Wenn der Soundchip von Notebooks oder Platinenrechnern nicht genügt und bessere Audioqualität gewünscht ist, dann ist das nur durch Aufrüstung mit einer externen Soundkarte am USB-Port realisierbar. Die Auswahl für Linux-Systeme ist dabei nicht ganz trivial.

USB-Soundkarten gibt es jede Menge von kaum 10 bis 200 Euro. Für Linux muss aber ein Chip gewählt werden, für den ein Treiber im Linux-Kernel vorliegt. Theoretisch gibt es eine Regel, welche die Auswahl deutlich vereinfachen könnte: USB-Audiogeräte, die mit dem Attribut „Class compliant“ ihre Standardisierung belegen, funktionieren ohne zusätzliche Treiber. In der Praxis ist die Recherche nach diesem Attribut aber wenig ergiebig und daher allenfalls als zusätzliches Plus-Kriterium tauglich.

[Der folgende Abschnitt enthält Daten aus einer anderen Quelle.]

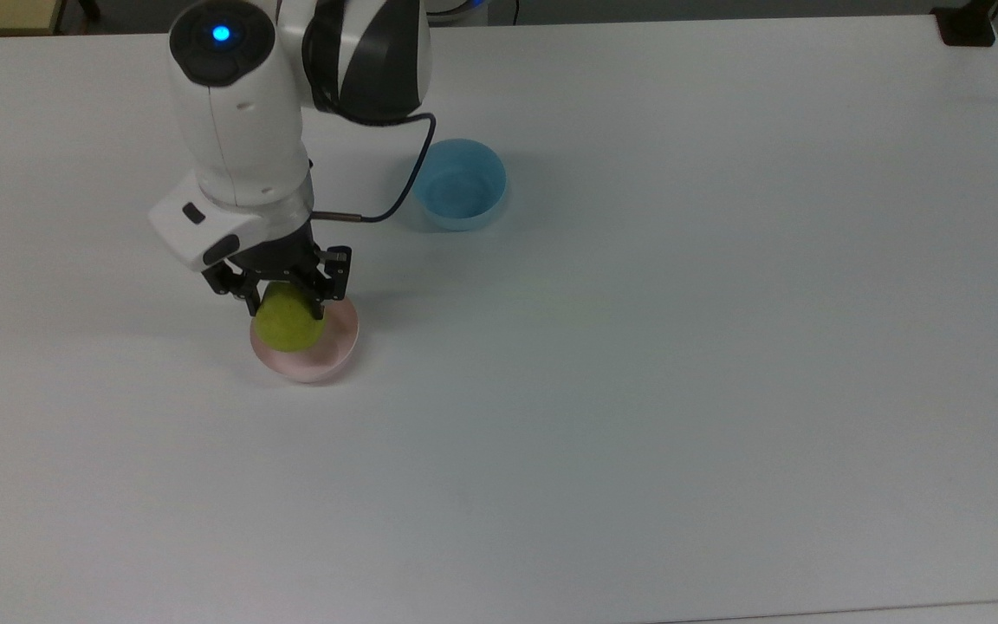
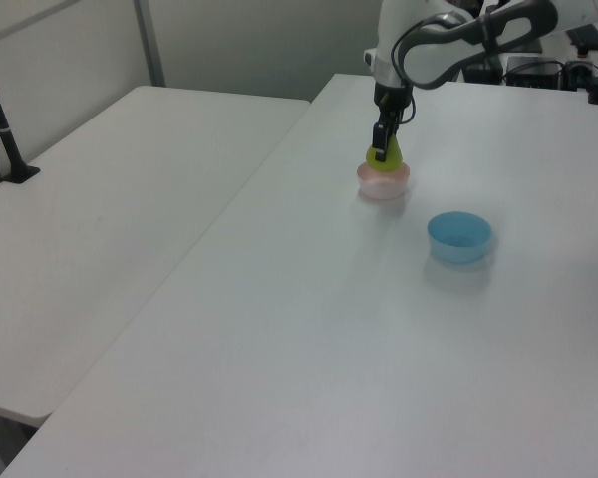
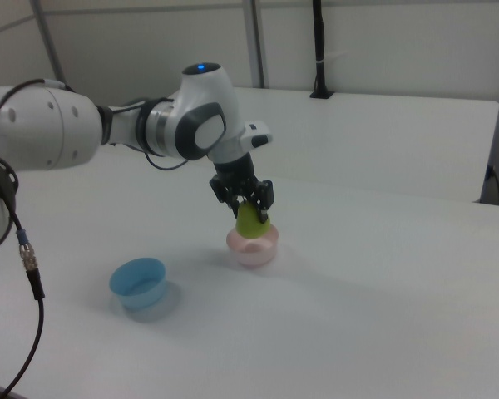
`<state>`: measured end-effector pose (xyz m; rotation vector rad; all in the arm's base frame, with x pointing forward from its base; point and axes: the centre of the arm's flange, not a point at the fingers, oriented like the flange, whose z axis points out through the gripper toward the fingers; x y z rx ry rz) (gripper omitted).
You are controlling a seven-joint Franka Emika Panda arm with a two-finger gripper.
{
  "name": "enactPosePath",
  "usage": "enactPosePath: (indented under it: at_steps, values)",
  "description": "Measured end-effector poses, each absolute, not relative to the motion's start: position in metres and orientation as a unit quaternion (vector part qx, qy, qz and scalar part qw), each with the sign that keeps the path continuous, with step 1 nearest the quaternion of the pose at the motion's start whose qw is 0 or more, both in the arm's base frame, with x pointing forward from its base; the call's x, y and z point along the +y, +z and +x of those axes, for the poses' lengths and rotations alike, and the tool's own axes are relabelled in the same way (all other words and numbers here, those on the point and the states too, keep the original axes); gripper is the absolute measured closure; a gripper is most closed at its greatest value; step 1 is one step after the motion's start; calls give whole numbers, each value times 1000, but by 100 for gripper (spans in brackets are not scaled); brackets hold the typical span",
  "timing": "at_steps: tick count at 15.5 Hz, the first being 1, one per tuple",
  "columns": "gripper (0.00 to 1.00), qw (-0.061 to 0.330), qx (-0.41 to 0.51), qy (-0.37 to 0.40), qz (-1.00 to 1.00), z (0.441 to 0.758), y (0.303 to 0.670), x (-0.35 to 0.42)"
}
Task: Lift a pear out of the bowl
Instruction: 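Carry the pear beside the pink bowl and lower it to the table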
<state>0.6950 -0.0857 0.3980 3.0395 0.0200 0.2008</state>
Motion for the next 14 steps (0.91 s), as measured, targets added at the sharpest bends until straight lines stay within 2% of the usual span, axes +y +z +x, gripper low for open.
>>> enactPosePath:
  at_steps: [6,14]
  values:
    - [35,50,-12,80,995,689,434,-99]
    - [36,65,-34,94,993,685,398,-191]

Die Low-Cost-Kandidaten mit Stereoausgabe beginnen mit Preisen unter 10 Euro. Ein Beispiel dafür sind Ugreen USB-Audioadapter in mehreren Varianten. Diese werden gerne als Raspberry-Zubehör angeboten und sind in jedem Fall Linux-kompatibel. In einfachster Ausstattung hat das Zubehör außer dem USB-(A)-Stecker zum Rechner nur noch einen 3,5-Klinkensteckeranschluss für die Lautsprecher (oder den Kopfhörer). Mit drei 3,5-Klinkenanschlüssen (Mikrofon, Kopfhörer, Lautsprecher) und Lautstärkeregler liegt das Ugreen-Gadget immer noch unter 20 Euro. Für höhere Ansprüche und 7.1-Surround-Ausgabe ist Zubehör wie CSL USB 7.1 ab etwa 35 Euro auf dem Markt.